3. Updating ledger accounts
Ledger accounts are updated upon receipt of the bill. An accounts payable journal entry (expense) must be added. The invoice must correspond to the packing slip and purchase order to confirm that the goods or services have been received. Depending on your company policy, managerial approval might be necessary to update the ledger.
4. Paying creditors timely
Maintaining good credit standing is vital to a business. That is why settling payments before the stated due date on the bill is necessary. Also, the following information must be reviewed and verified:
- Details on the cheque
- Bank account details of the vendor
- Original bill and purchase order
In addition to the steps mentioned, an AP team should have the following internal controls to ensure that the company’s cash and assets are secure:
- All vendor invoices are accounted for
- Not paying a fraudulent invoice
- Not paying the same vendor twice
- Not paying an inaccurate invoice
Accounts Payable (AP) vs Accounts Receivable (AR)

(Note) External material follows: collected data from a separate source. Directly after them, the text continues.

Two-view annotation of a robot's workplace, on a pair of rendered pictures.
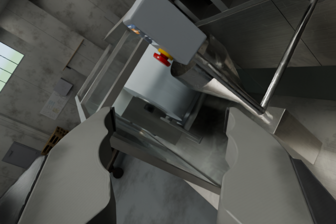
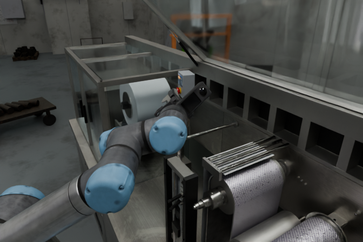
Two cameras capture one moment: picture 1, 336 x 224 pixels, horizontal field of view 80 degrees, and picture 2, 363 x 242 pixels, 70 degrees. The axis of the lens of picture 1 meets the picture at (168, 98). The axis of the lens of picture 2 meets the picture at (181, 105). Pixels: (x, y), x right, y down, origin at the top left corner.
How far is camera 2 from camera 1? 0.75 m
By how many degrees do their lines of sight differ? 20
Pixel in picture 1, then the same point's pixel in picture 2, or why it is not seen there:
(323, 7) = (234, 130)
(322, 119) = (201, 192)
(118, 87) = (133, 80)
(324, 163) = not seen: hidden behind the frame
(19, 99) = not seen: outside the picture
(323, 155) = not seen: hidden behind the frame
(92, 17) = not seen: outside the picture
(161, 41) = (183, 87)
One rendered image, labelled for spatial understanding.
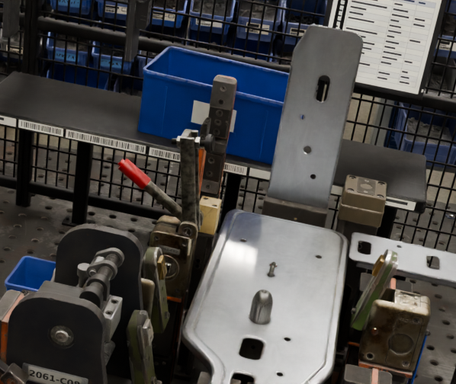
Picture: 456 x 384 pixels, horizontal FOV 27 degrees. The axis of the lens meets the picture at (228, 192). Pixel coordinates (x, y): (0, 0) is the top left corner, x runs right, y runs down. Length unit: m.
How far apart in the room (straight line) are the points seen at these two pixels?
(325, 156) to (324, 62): 0.18
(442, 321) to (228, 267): 0.70
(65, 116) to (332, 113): 0.55
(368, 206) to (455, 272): 0.20
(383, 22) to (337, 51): 0.29
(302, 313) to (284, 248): 0.19
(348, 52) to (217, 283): 0.46
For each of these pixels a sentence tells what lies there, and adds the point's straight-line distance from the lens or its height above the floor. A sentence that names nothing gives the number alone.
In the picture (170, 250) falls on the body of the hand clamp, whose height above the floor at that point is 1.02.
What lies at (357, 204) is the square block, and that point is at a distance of 1.73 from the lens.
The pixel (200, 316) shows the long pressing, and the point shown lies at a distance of 1.42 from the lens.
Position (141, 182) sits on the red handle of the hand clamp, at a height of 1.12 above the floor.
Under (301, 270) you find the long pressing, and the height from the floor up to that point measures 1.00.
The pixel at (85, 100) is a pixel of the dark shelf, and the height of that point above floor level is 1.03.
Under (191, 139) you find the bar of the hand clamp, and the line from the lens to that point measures 1.44.
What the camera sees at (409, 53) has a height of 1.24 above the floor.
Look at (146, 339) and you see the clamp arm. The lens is 1.24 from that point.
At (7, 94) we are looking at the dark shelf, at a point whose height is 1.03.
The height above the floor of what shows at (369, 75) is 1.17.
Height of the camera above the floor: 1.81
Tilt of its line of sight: 27 degrees down
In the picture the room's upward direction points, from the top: 9 degrees clockwise

These two types of accounts are similar in the way they are recorded. However, they are distinct from each other.
Accounts payable is listed under current liability on the balance sheet. It records the amount of money your company owes a third party. A third party can be a bank, any company or even an individual from whom you borrowed money. Depending on your agreement, the repayment can be due immediately or within a short period.
On the other hand, accounts receivable are listed under the current assets of the company. It reflects the money that other businesses (like AP, it can also be banks, companies or an individual) owe you.
What is an Accounts Payable (AP) Turnover Ratio?
An AP turnover ratio determines the efficiency of a company’s ability to settle its short-term debts with its vendors. A high ratio indicates that the company is able to satisfy its AP obligations promptly, while a low ratio might suggest that a company is struggling to settle its debts.
The formula for calculating the accounts payable turnover ratio is:
Average number of days a creditor remains unpaid / 365
Business owners should aim to have a good AP turnover ratio as some investors and suppliers will look at it closely. It can also be used by creditors to determine their financing terms.